Bizi Takip Edin

AVRUPA

Scholz ile Merz “Solingen Zirvesi”nde bir araya geldi

Yayınlanma

Almanya’nın Solingen kentinde Suriye uyruklu bir saldırganın bıçakla üç kişiyi öldürmesinin ardından başlayan göç tartışması büyüyor.

Saldırıyı “hepimize karşı terör” olarak nitelendiren SPD’li Şansölye Olaf Scholz, anketlerde birinci parti olarak görülen ana muhalefet Hıristiyan Demokrat Birlik (CDU) lideri Friedrich Merz ile görüştü.

Solingen kentindeki saldırının ardından medya tarafından “Solingen Zirvesi” olarak nitelendirilen Scholz ile Merz arasında Berlin’de yapılan görüşmenin ayrıntıları kamuoyuna açıklanmadı.

Merz, atmosfer açısından “çok iyi bir görüşme” olduğunu söylerken, Scholz’un önerileri değerlendireceğine söz verdiğini aktardı.

Merz sabah saatlerinde Scholz’a, önümüzdeki hafta Federal Meclis oturumu düzenleyerek göçü azaltmak için somut adımlar atmayı teklif etmişti. Her iki partinin de bunu hazırlamak üzere birer kişiyi aday göstermesini isteyen Merz’e göre, Sığınmacılara Yardım Yasası, İkamet Yasası ve veri saklama gibi çeşitli yasaların değiştirilmesi gerekiyor.

Solingen’deki bıçaklı saldırının ardından Almanya’da “göçe karşı mücadele” çağrıları artıyor

CDU liderinden AB yasalarını baypas için “ulusal acil durum” önerisi

Buna ek olarak, dış sınırlarda bulunan ve Avrupa’ya başka bir ülke üzerinden giriş yapmış olan kişilerin ülkeye girişine izin verilmemesi de CDU liderinin talepleri arasında.
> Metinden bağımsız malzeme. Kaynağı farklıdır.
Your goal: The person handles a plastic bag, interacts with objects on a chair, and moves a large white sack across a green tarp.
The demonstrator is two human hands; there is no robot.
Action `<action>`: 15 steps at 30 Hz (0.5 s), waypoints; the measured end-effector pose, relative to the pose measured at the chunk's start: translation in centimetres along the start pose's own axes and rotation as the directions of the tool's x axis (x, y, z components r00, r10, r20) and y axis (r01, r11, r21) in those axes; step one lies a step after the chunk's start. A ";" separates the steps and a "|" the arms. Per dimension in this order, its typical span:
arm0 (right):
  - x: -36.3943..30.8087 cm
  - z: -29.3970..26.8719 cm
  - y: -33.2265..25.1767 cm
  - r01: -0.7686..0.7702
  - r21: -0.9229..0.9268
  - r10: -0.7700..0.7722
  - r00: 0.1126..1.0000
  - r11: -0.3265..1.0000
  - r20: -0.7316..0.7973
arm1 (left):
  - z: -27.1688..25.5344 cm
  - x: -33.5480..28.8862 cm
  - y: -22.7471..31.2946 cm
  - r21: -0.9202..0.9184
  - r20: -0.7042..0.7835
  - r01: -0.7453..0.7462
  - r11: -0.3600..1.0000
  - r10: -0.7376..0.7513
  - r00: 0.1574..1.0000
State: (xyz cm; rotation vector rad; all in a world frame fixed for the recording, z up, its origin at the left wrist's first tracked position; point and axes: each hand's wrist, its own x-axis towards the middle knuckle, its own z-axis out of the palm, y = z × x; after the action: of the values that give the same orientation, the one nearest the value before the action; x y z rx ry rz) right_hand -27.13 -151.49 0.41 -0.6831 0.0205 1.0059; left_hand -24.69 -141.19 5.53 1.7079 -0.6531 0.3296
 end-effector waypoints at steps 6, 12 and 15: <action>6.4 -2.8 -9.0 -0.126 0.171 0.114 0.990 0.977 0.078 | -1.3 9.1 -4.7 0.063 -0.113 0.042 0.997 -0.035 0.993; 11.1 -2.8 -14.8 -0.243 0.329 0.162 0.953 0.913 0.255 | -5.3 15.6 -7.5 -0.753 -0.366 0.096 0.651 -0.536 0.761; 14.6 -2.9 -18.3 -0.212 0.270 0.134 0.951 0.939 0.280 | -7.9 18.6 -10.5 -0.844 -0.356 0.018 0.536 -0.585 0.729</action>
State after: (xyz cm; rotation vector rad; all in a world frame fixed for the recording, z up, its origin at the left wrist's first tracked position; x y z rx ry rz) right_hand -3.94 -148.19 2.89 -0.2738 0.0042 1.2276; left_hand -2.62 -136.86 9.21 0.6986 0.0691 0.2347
Merz, ulusal bir acil durum ilan edilmesi durumunda, Avrupa Birliği düzenlemelerinin askıya alınmasının mümkün olacağına dikkat çekti.

Merz, Dublin kurallarının uygulanmasını talep etti. Bu kurallara göre, bir mültecinin geldiği AB ülkesi iltica prosedüründen sorumlu.
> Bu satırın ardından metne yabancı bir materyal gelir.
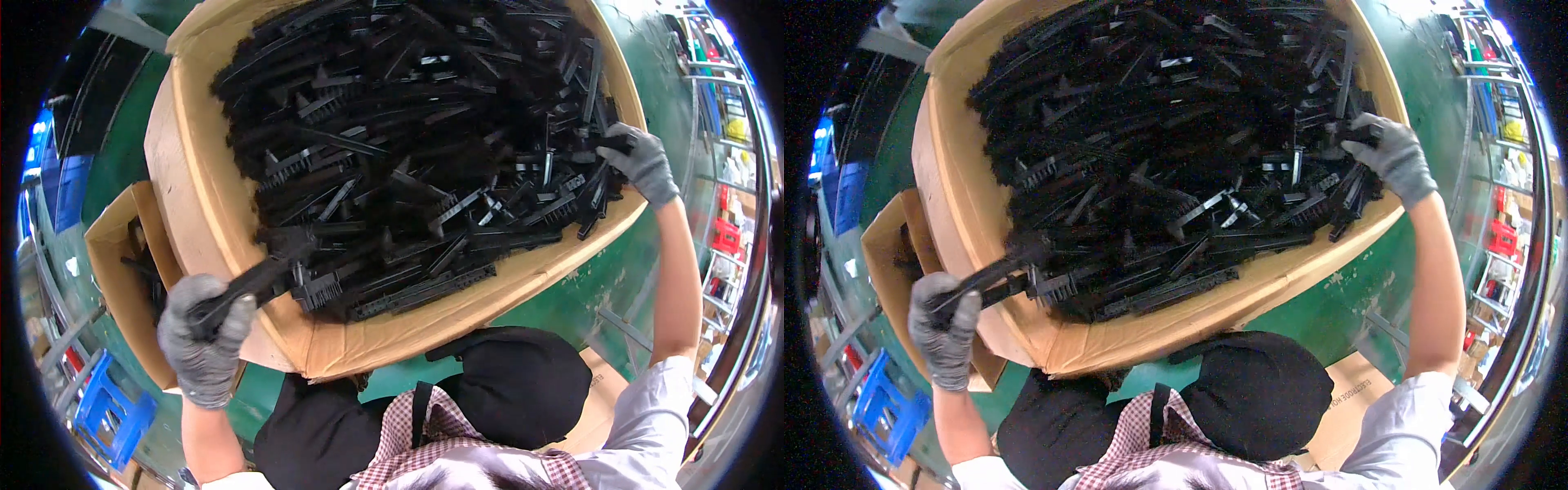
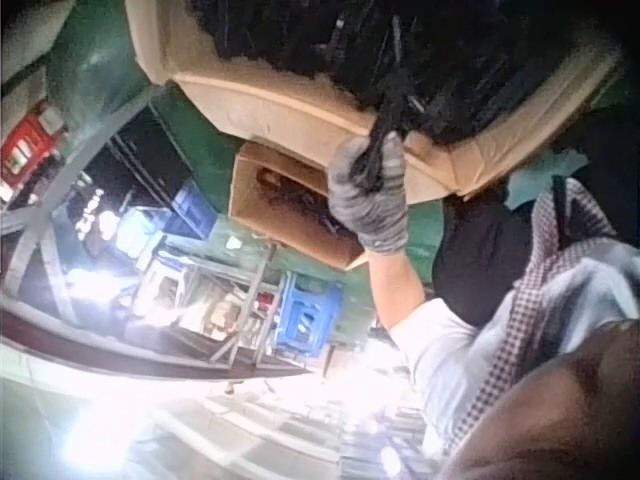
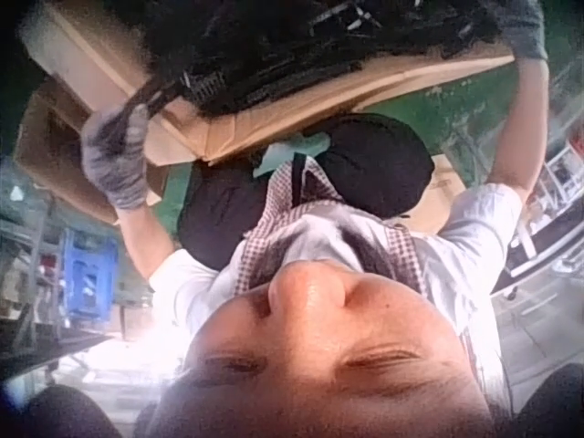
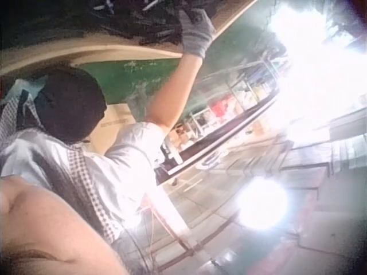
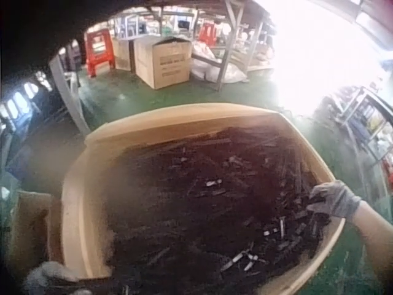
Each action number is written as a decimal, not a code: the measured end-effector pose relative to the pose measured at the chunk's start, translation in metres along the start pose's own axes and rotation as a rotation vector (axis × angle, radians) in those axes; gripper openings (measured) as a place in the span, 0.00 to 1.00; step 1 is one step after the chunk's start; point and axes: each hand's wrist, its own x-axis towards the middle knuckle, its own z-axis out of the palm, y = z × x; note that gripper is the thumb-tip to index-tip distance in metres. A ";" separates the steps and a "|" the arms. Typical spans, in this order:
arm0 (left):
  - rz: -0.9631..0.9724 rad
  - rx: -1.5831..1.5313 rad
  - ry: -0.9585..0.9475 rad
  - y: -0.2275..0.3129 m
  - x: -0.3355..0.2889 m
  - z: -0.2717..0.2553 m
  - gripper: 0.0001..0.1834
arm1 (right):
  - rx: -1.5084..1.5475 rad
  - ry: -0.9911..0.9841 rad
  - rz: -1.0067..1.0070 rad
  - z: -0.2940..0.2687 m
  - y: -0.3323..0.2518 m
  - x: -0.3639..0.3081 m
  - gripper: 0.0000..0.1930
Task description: The person sorts black plastic components by hand, transferring them from a large cardboard box into a smaller one while wearing gloves.
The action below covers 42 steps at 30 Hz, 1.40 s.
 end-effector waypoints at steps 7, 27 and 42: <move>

Kendi partisinin de “yasadışı göç” konusunda “masum olmadığını” kabul ederek Angela Merkel’e üstü kapalı bir eleştiri yönelten Merz, taleplerinin hükümete girme isteği anlamına gelmediğinin de altını çizdi.

Solingen’in ardından anket: CDU/CSU oylarını artırdı

Merz, Suriye ve Afganistan’dan gelenlerin kabul edilmemesini istedi

Pazartesi akşamı Dresden’de düzenlenen bir seçim kampanyası etkinliğinde de konuşan CDU lideri, “Yeter artık,” diyerek, hükümetten şu ana kadar gelen tekliflerin çoğunun “aptalca ifadeler ve hatta tamamen sembolik siyasi kararlar” olduğunu söyledi.

Merz, Scholz’u görev yeminini yerine getirmeye ve halkın zarar görmesini engellemeye çağırdı.

Suriye ve Afganistan’dan gelen sığınmacıların Almanya’ya girişine izin verilmemesini de içeren bir talep listesi sunan Merz, CDU/CSU ittifakının, Scholz’un Sosyal Demokratlarının üçlü koalisyonda reform için yeterli çoğunluğu bulamaması halinde “mantıklı yasalar” olarak adlandırdığı yasaları ortaklaşa kabul etmeye hazır olduğunu kaydetti.

Merz, “hiçbir yasa değişikliğinin tabu olmayacağını” da sözlerine ekledi.

CDU: Thüringen’de sınır dışı gözaltı merkezleri kuracağız

AfD’den CDU’ya eleştiriler

Öte yandan AfD Eş Başkanı Alice Weidel, ikili arasındaki görüşmeyi “tamamen anlamsız bir zirve” olarak nitelendirdi.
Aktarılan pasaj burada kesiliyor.